Task details:
Output exactly, and only, the stretch of lines beginning at the line with "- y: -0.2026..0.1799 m" and ending at the last line of the listing below. Drop the pictures.

---------------

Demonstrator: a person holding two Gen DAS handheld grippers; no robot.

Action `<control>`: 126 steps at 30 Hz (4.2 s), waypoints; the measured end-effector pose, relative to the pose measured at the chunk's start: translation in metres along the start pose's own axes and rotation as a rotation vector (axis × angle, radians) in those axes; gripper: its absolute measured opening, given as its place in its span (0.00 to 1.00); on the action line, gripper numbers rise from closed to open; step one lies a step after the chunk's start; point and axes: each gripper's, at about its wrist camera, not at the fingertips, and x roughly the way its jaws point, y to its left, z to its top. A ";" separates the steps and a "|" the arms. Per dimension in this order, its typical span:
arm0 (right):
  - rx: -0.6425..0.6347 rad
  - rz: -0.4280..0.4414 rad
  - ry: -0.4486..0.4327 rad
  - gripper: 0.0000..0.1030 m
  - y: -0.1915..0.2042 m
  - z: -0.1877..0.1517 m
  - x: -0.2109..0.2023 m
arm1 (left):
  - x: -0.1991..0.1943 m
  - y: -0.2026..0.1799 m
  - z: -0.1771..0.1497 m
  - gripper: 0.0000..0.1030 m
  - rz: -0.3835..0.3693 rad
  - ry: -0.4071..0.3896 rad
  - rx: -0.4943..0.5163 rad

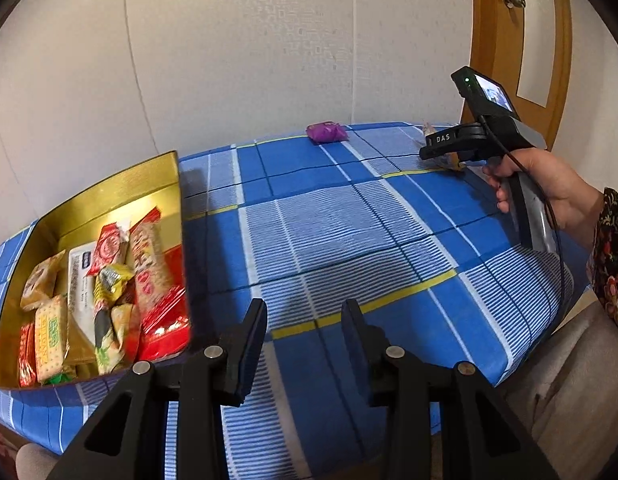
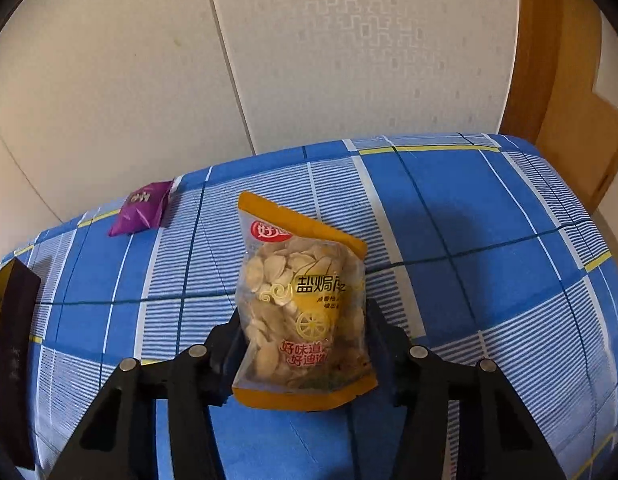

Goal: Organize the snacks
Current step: 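Grasp the clear yellow-labelled nut bag with the right gripper, then grasp the purple packet with left while right holds the nut bag, then carry the purple packet into the gold tray and open the left gripper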

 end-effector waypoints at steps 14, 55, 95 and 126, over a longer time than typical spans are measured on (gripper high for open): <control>-0.031 -0.010 0.012 0.53 -0.004 -0.009 -0.009 | 0.037 -0.024 0.081 0.38 -0.048 0.003 -0.005; -0.007 0.028 0.055 0.55 -0.011 -0.006 -0.010 | 0.262 -0.023 0.228 0.33 0.042 0.182 -0.117; -0.020 -0.016 0.028 0.52 -0.005 -0.015 -0.015 | 0.046 -0.005 0.111 0.30 -0.157 -0.039 -0.157; -0.040 -0.059 0.018 0.52 0.004 -0.020 -0.020 | -0.017 0.178 0.014 0.30 0.042 0.024 -0.412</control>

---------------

Output below:
  - y: -0.2026..0.1799 m
  - z: -0.1771..0.1497 m
  - gripper: 0.0000..0.1030 m
  - rz: -0.3835..0.3693 rad
  - ry: -0.4071..0.3896 rad
  - rx: -0.4943..0.5163 rad


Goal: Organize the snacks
Current step: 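Grasp the clear yellow-labelled nut bag with the right gripper, then grasp the purple packet with left while right holds the nut bag, then carry the purple packet into the gold tray and open the left gripper
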
 end-effector waypoints at steps 14, 55, 95 and 126, over a longer time than typical spans are measured on (gripper high for open): <control>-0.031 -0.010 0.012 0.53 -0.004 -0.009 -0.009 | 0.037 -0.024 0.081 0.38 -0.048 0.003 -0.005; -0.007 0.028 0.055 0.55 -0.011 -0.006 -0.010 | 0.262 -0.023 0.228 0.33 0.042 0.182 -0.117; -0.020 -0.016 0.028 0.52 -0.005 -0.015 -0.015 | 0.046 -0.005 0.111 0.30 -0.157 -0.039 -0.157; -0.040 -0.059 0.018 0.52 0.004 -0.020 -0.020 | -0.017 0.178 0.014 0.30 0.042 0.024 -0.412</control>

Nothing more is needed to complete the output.